(What is being asked) For the records below, give the number of lines in which "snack" appears, and add nothing else.

[Data extracted from a collection]
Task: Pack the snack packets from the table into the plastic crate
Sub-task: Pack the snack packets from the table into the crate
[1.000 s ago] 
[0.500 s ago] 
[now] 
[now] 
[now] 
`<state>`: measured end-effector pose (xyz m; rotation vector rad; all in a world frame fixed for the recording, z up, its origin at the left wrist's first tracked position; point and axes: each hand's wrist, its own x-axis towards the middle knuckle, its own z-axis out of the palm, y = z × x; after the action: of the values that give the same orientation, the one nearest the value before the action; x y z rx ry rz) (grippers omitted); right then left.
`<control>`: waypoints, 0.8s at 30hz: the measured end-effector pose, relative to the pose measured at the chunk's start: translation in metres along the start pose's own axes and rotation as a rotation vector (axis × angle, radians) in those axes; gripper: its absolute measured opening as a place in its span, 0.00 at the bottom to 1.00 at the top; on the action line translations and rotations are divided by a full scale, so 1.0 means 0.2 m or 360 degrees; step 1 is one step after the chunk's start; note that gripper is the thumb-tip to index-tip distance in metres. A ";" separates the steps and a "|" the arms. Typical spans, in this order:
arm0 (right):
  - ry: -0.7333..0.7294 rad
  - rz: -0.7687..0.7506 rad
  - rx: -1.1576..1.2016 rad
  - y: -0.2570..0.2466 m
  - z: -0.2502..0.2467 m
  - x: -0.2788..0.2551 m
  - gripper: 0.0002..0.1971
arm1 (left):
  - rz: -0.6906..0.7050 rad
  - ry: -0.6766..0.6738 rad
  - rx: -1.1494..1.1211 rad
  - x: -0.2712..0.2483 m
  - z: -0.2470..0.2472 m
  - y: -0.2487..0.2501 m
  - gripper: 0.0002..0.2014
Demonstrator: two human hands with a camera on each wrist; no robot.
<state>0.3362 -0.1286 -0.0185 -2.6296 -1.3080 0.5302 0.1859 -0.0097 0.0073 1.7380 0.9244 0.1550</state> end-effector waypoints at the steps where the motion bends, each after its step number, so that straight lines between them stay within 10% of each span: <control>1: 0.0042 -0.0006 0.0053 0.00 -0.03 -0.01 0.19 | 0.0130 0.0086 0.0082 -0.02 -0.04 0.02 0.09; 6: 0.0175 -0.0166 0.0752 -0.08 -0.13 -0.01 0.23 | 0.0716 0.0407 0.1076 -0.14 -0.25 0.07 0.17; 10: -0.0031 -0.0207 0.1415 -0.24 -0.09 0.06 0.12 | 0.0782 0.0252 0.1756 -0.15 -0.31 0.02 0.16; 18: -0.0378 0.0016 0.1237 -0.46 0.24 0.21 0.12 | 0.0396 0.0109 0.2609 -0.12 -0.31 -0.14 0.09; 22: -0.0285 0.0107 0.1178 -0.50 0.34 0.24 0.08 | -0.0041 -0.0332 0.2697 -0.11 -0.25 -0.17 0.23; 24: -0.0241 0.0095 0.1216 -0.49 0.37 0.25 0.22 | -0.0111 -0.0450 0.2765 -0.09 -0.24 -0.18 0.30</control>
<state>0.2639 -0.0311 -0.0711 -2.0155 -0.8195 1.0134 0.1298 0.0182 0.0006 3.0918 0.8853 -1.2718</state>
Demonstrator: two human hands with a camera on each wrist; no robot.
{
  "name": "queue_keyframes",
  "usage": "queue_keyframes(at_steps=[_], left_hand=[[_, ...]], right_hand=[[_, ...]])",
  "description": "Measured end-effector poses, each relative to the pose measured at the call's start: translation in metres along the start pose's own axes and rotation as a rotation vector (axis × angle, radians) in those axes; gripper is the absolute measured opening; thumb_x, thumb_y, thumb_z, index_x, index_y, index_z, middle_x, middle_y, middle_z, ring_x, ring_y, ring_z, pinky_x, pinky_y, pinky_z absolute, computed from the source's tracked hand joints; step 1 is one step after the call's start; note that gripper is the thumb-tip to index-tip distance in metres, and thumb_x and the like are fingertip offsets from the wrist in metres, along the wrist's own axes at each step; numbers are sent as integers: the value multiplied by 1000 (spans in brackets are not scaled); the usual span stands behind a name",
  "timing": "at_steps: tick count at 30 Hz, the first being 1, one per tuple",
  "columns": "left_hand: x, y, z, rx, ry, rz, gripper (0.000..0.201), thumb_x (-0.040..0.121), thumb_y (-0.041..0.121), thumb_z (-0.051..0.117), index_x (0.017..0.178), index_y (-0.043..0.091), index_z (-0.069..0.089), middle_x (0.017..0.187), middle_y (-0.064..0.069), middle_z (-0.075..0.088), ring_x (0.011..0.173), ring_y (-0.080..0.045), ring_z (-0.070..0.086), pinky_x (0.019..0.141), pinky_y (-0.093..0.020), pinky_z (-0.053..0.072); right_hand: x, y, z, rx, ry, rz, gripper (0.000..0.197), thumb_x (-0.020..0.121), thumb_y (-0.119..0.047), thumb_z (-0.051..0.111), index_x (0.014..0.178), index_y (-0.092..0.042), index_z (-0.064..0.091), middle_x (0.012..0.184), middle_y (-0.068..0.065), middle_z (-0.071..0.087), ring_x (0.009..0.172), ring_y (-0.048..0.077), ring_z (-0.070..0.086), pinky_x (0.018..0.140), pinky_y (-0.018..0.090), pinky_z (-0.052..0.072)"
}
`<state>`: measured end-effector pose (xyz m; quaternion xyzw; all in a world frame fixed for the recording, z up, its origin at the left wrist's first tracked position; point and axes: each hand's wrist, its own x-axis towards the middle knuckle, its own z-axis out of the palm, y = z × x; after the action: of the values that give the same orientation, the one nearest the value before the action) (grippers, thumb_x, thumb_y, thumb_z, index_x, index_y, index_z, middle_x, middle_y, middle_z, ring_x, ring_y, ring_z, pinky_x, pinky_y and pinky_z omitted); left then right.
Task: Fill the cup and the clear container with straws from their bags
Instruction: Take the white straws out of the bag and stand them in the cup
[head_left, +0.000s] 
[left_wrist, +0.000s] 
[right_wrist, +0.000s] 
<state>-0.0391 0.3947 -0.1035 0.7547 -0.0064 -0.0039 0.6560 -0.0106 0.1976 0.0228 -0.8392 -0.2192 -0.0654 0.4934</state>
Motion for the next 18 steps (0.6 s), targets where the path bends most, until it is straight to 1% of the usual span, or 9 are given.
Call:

(Solution for this problem) 2